> TASK INSTRUCTIONS
Filter the data below for the string "cube" and copy each matching line.

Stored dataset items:

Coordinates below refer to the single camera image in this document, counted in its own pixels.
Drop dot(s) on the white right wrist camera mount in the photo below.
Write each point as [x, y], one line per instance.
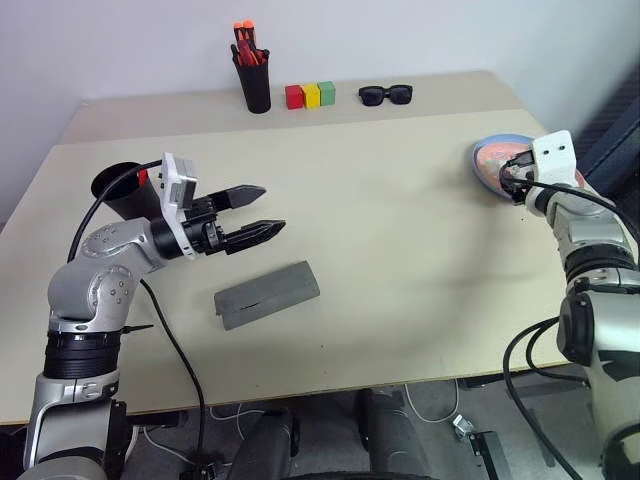
[555, 160]

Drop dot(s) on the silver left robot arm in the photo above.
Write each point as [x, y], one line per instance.
[90, 290]

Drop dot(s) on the dark ribbed wall panel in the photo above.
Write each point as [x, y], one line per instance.
[615, 135]

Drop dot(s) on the grey glasses case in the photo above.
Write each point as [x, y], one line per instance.
[267, 295]

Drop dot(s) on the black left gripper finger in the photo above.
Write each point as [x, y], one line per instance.
[240, 196]
[255, 235]

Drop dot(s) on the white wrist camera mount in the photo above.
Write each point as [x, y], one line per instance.
[172, 185]
[555, 160]

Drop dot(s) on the red black pen orange tip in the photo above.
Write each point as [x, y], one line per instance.
[247, 31]
[236, 32]

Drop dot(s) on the pink plate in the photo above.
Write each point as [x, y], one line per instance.
[500, 146]

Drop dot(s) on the yellow wooden block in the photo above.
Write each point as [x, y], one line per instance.
[311, 95]

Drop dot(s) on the red wooden block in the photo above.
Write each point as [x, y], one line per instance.
[294, 97]

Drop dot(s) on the blue plate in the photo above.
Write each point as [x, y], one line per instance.
[477, 167]

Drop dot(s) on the black table frame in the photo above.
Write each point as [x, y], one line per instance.
[520, 382]

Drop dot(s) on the metal caster wheel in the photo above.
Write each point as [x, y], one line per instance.
[464, 427]

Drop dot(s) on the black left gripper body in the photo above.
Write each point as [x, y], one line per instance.
[202, 230]

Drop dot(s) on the black pen holder cup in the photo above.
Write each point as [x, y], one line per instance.
[256, 90]
[130, 202]

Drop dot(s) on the green wooden block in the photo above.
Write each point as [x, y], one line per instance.
[327, 93]

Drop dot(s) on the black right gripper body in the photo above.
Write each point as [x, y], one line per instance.
[512, 187]

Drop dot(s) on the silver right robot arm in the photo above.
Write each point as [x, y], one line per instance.
[590, 235]

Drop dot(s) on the black sunglasses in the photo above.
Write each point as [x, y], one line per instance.
[372, 96]

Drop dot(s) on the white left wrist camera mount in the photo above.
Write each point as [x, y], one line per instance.
[172, 185]

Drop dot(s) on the dark rounded shape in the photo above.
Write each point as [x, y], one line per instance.
[395, 440]
[265, 445]

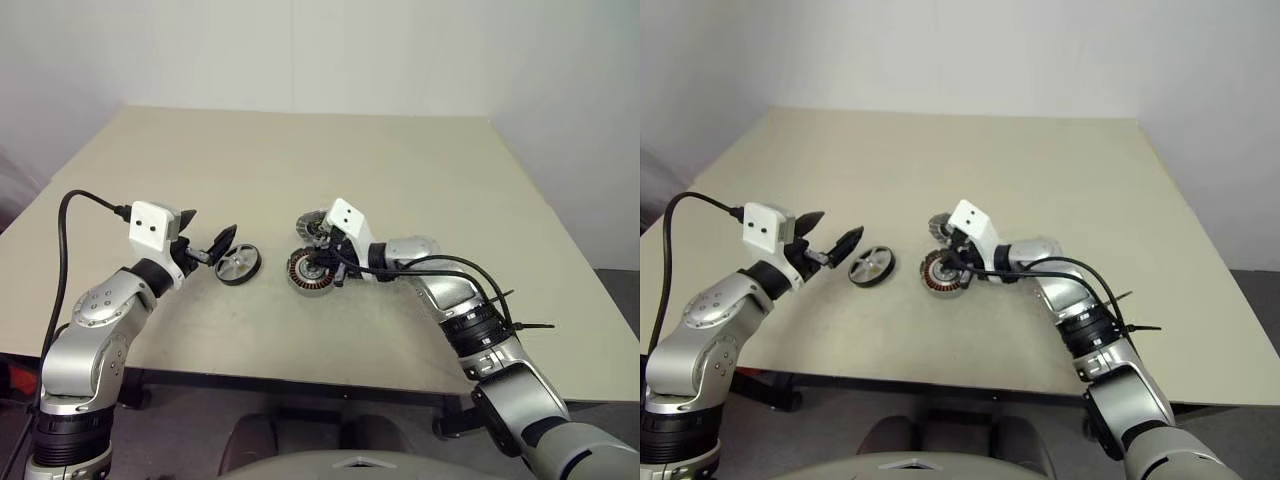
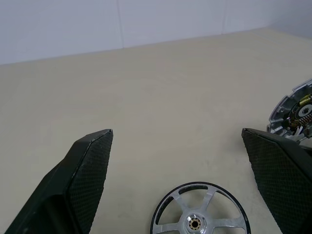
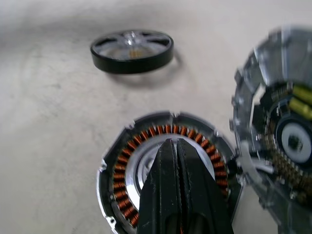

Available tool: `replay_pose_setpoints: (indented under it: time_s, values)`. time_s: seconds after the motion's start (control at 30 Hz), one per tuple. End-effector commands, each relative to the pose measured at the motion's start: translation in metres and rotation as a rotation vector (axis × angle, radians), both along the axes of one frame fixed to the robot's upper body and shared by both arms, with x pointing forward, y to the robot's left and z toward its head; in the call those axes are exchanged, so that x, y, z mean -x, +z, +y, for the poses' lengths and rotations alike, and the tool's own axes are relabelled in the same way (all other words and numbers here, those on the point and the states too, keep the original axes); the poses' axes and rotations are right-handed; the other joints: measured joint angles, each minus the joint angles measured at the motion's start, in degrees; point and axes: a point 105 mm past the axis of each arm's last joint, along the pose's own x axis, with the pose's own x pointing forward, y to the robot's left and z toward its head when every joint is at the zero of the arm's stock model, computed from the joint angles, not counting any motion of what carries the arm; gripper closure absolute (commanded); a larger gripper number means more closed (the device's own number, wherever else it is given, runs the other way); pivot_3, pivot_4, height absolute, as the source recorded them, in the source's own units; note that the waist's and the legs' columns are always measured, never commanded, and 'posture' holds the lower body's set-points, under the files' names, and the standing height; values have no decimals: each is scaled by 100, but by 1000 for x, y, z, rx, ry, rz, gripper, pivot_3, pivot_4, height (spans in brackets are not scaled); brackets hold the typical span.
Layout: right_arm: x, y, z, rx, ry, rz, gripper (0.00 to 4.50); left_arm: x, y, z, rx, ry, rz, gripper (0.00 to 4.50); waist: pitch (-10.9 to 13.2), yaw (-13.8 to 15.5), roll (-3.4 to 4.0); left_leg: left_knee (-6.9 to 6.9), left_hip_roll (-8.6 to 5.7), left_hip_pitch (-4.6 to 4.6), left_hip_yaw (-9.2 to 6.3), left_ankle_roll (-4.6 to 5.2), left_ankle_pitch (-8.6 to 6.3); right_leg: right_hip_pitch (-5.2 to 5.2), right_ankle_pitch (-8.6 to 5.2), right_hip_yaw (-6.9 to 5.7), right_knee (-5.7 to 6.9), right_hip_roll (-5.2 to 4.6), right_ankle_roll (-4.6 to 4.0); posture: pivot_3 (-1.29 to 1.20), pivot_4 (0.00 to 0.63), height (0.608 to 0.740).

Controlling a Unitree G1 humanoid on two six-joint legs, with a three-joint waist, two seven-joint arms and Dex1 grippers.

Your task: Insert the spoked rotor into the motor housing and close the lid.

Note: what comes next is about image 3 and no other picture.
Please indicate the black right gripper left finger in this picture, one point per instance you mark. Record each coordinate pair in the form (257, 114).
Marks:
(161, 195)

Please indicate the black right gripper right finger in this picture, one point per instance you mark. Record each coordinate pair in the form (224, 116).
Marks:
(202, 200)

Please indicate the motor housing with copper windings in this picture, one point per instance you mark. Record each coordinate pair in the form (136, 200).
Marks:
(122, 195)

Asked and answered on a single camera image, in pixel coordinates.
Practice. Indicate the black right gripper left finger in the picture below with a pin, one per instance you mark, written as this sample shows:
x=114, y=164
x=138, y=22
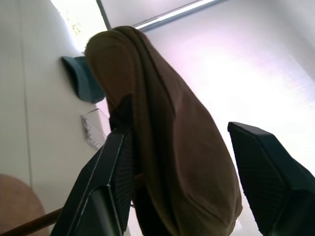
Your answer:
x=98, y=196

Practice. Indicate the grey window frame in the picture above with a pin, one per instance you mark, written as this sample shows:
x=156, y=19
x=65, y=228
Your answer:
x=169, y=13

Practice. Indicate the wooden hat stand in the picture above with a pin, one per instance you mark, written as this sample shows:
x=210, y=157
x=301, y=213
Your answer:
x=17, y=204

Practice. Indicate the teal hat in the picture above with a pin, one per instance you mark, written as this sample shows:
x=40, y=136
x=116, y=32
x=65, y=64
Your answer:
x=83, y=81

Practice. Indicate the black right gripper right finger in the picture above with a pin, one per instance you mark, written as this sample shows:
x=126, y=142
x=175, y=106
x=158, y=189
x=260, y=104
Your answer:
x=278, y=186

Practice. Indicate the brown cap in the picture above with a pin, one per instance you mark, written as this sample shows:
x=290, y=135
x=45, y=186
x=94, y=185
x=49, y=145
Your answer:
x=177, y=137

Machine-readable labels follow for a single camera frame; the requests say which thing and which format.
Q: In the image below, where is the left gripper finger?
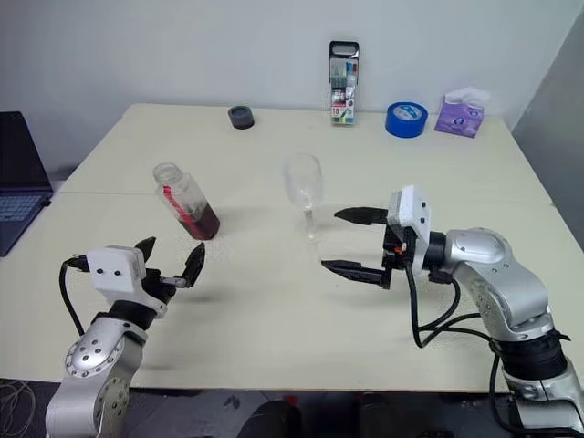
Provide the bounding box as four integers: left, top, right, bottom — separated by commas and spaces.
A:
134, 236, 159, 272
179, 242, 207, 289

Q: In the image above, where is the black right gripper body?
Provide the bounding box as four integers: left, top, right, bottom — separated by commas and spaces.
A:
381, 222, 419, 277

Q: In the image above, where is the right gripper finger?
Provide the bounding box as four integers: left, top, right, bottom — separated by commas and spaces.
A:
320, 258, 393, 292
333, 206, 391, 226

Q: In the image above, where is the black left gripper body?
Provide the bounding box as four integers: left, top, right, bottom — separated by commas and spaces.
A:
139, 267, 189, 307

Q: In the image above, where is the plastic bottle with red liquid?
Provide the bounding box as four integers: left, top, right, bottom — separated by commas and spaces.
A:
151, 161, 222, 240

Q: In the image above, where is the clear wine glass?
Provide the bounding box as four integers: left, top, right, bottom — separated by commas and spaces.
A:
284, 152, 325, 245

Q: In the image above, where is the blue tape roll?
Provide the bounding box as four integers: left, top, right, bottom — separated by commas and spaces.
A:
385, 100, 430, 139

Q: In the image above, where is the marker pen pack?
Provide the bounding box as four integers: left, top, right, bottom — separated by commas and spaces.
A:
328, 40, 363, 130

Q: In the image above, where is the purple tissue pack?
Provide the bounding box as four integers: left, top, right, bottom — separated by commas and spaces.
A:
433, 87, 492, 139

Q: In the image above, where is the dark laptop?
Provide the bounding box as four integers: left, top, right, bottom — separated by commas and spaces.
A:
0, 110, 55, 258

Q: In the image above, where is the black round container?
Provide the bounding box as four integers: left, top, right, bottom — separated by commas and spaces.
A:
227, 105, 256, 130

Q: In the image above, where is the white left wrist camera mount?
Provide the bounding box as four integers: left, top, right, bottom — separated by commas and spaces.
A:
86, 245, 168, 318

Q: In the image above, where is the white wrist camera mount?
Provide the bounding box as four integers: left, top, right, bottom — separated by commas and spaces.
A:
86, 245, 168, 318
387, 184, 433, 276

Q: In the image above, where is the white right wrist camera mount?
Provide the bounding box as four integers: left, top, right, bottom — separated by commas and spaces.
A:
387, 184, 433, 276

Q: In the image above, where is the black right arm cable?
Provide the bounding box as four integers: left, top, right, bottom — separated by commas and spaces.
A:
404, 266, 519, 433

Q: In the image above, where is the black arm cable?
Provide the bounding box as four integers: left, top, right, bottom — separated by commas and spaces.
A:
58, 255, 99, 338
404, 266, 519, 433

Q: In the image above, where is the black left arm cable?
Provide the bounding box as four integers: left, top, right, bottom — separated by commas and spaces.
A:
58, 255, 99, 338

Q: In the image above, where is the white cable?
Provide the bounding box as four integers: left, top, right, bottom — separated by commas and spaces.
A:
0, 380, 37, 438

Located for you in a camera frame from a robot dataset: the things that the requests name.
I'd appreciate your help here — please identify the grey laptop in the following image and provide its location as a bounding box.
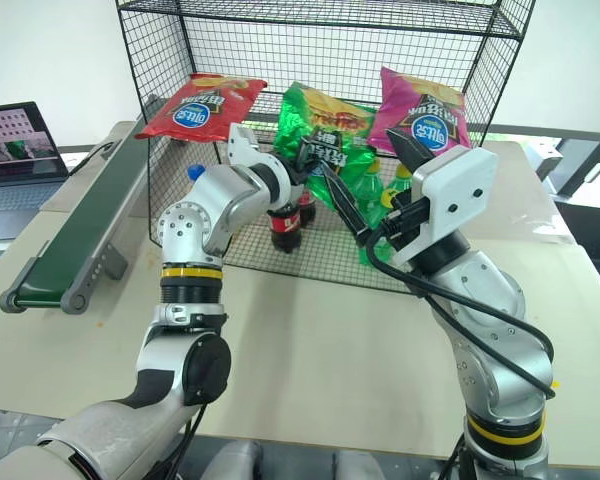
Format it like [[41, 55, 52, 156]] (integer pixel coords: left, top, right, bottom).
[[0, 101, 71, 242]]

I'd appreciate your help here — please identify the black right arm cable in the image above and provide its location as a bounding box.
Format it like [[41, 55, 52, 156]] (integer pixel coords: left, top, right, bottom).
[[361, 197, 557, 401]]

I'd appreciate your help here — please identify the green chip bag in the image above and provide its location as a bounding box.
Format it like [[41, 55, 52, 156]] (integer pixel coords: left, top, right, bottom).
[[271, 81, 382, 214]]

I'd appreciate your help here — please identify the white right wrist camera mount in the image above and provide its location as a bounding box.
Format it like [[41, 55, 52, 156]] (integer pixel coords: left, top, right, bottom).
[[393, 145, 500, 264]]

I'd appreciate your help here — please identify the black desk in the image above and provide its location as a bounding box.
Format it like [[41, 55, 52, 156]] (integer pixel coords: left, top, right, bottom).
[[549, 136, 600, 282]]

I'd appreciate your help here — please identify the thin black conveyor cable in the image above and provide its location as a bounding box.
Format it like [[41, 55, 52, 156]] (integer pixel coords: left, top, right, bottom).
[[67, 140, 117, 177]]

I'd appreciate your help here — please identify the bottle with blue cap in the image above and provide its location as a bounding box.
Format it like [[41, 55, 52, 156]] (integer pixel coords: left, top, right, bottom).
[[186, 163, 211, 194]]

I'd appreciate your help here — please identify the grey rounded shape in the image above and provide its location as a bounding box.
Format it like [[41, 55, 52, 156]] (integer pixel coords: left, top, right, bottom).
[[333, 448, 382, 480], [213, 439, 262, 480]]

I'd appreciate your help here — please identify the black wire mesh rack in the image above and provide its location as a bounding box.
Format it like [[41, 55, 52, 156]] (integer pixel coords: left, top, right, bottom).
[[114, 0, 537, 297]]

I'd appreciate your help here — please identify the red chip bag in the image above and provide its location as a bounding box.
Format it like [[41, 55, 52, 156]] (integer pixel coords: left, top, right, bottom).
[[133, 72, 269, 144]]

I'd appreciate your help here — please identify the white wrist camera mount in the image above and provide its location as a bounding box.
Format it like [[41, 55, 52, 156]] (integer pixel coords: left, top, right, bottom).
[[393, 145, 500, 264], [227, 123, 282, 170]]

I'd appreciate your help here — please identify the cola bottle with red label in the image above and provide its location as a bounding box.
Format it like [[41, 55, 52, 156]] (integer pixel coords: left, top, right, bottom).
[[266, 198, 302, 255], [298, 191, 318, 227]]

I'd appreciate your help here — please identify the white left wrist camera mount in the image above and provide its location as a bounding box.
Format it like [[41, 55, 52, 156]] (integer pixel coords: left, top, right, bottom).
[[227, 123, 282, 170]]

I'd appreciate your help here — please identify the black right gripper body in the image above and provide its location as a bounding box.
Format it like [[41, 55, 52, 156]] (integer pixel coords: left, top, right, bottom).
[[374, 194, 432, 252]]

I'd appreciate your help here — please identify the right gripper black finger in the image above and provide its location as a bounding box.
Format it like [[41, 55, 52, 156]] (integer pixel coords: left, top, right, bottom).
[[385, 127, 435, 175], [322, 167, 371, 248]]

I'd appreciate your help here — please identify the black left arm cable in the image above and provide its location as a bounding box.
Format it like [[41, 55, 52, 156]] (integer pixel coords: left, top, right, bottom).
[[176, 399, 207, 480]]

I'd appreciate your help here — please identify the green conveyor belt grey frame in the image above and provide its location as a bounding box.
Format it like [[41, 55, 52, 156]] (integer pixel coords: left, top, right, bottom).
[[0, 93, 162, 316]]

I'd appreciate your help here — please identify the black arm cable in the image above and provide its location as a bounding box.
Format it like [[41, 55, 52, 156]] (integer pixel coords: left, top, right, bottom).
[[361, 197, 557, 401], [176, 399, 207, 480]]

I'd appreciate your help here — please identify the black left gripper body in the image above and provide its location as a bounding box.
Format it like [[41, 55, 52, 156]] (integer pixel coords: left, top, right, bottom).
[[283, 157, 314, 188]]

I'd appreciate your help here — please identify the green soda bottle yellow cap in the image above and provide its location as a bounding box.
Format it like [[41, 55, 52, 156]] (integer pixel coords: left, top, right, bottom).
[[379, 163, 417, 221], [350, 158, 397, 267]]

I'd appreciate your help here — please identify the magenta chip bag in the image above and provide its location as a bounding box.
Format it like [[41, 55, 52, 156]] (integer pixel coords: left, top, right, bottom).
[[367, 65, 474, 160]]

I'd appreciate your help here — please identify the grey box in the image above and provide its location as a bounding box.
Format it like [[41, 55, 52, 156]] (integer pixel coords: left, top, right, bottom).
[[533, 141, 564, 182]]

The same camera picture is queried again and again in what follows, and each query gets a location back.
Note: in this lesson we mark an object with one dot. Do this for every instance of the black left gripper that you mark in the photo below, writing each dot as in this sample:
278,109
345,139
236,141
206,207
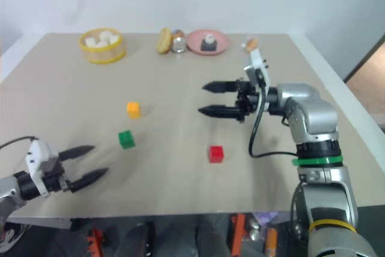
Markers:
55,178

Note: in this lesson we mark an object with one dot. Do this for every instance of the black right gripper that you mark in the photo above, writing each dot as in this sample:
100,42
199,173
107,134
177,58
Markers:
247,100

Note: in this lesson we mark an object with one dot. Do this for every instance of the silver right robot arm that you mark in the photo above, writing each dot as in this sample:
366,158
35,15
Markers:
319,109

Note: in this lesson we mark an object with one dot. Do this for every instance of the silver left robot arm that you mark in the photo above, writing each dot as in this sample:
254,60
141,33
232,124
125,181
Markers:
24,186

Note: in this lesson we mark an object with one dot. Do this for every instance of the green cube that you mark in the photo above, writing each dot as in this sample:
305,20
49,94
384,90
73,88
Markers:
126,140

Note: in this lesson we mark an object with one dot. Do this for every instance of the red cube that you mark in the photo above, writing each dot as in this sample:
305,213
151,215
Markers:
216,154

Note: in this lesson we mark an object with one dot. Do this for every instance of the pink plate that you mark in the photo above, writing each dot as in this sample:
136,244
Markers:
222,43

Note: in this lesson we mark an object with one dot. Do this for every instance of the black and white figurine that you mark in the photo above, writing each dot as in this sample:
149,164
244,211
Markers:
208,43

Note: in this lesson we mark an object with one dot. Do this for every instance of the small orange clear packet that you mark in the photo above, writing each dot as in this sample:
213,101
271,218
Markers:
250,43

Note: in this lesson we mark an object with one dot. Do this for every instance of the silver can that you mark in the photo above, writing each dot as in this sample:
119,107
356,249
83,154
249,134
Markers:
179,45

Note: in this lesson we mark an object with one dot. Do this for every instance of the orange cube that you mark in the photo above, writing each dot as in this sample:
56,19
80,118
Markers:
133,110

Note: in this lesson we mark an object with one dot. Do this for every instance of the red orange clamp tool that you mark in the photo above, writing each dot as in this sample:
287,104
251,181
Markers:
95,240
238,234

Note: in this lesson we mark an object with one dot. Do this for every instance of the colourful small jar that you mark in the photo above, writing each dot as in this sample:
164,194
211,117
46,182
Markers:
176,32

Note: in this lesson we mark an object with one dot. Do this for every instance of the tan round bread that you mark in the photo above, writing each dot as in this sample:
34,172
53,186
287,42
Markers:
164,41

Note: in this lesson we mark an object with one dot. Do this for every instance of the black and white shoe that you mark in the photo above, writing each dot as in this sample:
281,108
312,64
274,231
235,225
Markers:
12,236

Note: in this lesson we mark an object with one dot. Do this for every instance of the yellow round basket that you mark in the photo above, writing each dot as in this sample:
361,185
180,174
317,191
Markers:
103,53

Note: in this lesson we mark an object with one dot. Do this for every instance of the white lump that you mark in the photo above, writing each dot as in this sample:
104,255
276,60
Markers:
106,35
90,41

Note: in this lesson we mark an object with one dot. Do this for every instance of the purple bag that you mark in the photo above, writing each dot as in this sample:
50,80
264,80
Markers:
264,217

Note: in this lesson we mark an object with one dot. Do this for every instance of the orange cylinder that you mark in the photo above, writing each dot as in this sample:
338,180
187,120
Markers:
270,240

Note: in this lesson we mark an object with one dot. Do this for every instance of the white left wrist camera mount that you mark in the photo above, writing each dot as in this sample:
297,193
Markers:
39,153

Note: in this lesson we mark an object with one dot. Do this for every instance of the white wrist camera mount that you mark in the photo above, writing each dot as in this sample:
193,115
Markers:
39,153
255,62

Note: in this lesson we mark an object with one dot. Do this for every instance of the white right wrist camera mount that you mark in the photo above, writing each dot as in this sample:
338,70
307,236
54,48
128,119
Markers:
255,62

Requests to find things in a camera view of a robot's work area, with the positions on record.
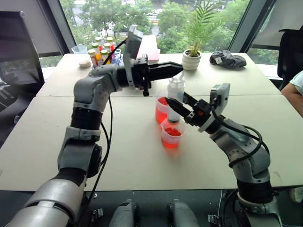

> SOLUTION
Note: in this lesson we mark an object with one dot. Do this for every instance of the green cube that you mark in the photo above, writing each dot as in this sample:
Note: in this lesson we mark an object with one dot. Do this for every instance of the red cube that you mark in the photo above, writing each dot as in this sample:
Note: in this lesson we mark an object with one dot. Do this for every instance of the orange cube that you mark in the photo above, writing each dot as in this sample:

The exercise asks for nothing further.